The phosphorycholine moiety of the filarial nematode immunomodulator ES-62 is responsible for its anti-inflammatory action in arthritis

M M Harnett 1, D E Kean 1, A Boitelle 2, S McGuiness 2, T Thalhamer 1, C N Steiger 1, C Egan 2, L Al-Riyami 2, M J Alcocer 3, K M Houston 2, J A Gracie 1, I B McInnes 1, W Harnett 2

1 Division of Immunology, Infection and Inflammation, Glasgow Biomedical Research Centre, University of Glasgow, Glasgow, UK
2 Strathclyde Institute of Pharmacy and Biomedical Sciences, University of Strathclyde, Glasgow, UK
3 School of Biosciences, University of Nottingham, Sutton Bonington Campus, Loughborough, UK

Correspondence to:
Professor W Harnett, Strathclyde Institute of Pharmacy and Biomedical Sciences, University of Strathclyde, Glasgow G4 0NR, UK; w.harnett{at}strath.ac.uk

Objective: In countries where parasitic infections are endemic, autoimmune disease is relatively rare, leading to the hypothesis that parasite-derived immunomodulators may protect against its development. Consistent with this, we have previously demonstrated that ES-62, a 62 kDa phosphorylcholine (PC)-containing glycoprotein that is secreted by filarial nematodes, can exert anti-inflammatory action in the murine collagen-induced arthritis (CIA) model and human rheumatoid arthritis-derived synovial tissue cultures. As a first step to developing ES-62-based drugs, the aim of this study was to determine whether the PC-moiety of ES-62 was responsible for its anti-inflammatory actions.

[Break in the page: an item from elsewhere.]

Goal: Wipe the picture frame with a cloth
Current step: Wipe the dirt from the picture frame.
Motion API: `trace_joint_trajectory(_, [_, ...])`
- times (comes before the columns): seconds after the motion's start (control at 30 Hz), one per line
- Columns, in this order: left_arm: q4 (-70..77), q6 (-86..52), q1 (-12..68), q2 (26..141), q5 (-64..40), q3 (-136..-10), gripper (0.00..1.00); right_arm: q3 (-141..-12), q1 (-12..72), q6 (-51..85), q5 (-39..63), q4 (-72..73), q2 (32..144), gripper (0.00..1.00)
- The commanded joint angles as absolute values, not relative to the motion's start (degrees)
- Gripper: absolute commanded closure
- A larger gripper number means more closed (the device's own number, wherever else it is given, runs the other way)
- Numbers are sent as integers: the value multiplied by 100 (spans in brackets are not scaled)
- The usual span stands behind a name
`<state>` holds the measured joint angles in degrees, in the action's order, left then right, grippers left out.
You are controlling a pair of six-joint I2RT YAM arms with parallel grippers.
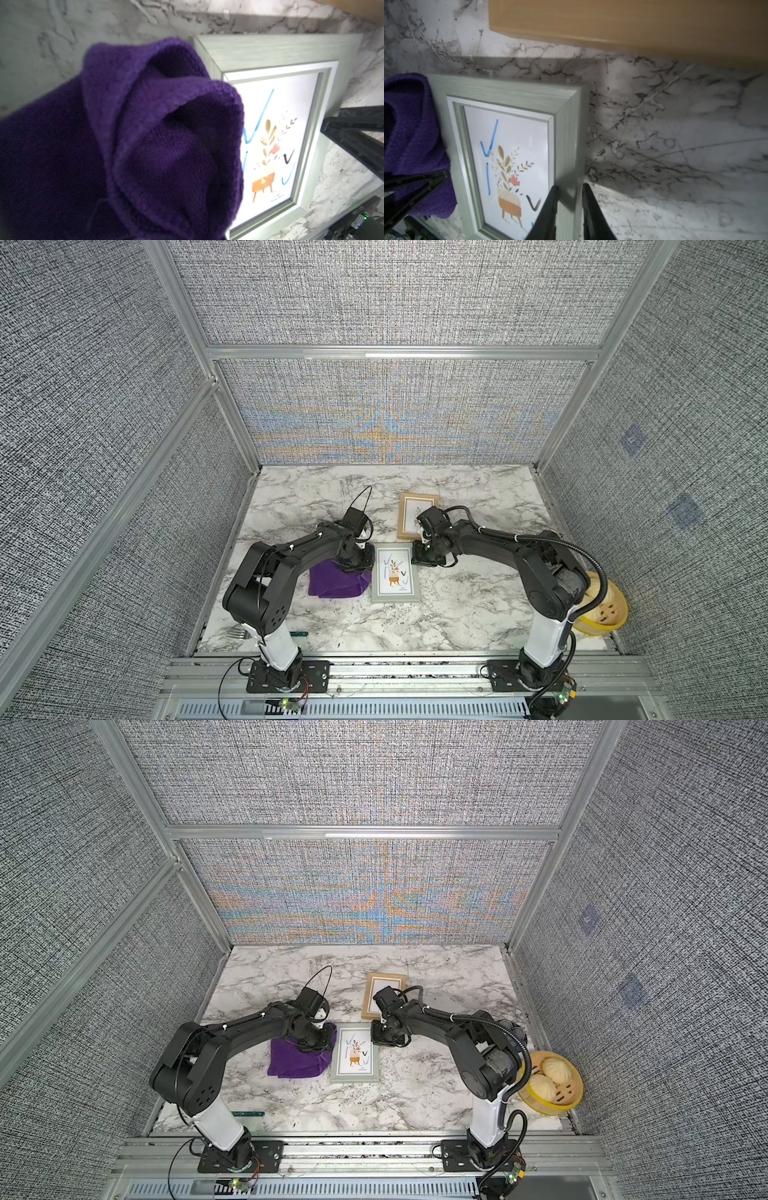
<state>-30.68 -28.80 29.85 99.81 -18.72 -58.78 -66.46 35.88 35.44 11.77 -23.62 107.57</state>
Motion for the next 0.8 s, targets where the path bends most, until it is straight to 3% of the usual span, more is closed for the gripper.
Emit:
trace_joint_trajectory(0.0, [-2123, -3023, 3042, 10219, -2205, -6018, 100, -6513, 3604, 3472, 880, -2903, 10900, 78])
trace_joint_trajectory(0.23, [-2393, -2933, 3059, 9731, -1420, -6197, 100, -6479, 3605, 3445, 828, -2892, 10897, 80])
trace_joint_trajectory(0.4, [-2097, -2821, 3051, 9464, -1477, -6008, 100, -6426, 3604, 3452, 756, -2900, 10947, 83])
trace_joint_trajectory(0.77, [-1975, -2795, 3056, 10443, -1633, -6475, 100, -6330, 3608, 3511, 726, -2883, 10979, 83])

Methods: We compared the anti-inflammatory activity of a PC-free form of recombinant ES-62 (rES-62) and a synthetic PC-ovalbumin conjugate (OVA-PC) with that of native ES-62 in the CIA model and synovial tissues from patients with rheumatoid arthritis.

Results: The anti-inflammatory actions of ES-62 in CIA appear to be dependent on the PC moiety as indicated by the reduction in severity of disease and also suppression of collagen-specific T helper 1 cytokine production observed when testing OVA-PC, but not rES-62. Interestingly, the anti-inflammatory activity of PC did not correlate with a reduction in anti-collagen IgG2a levels. Also, the ES-62-mediated suppression of interferon-{gamma} from human patient tissues could be mimicked by OVA-PC but not rES-62 or ovalbumin.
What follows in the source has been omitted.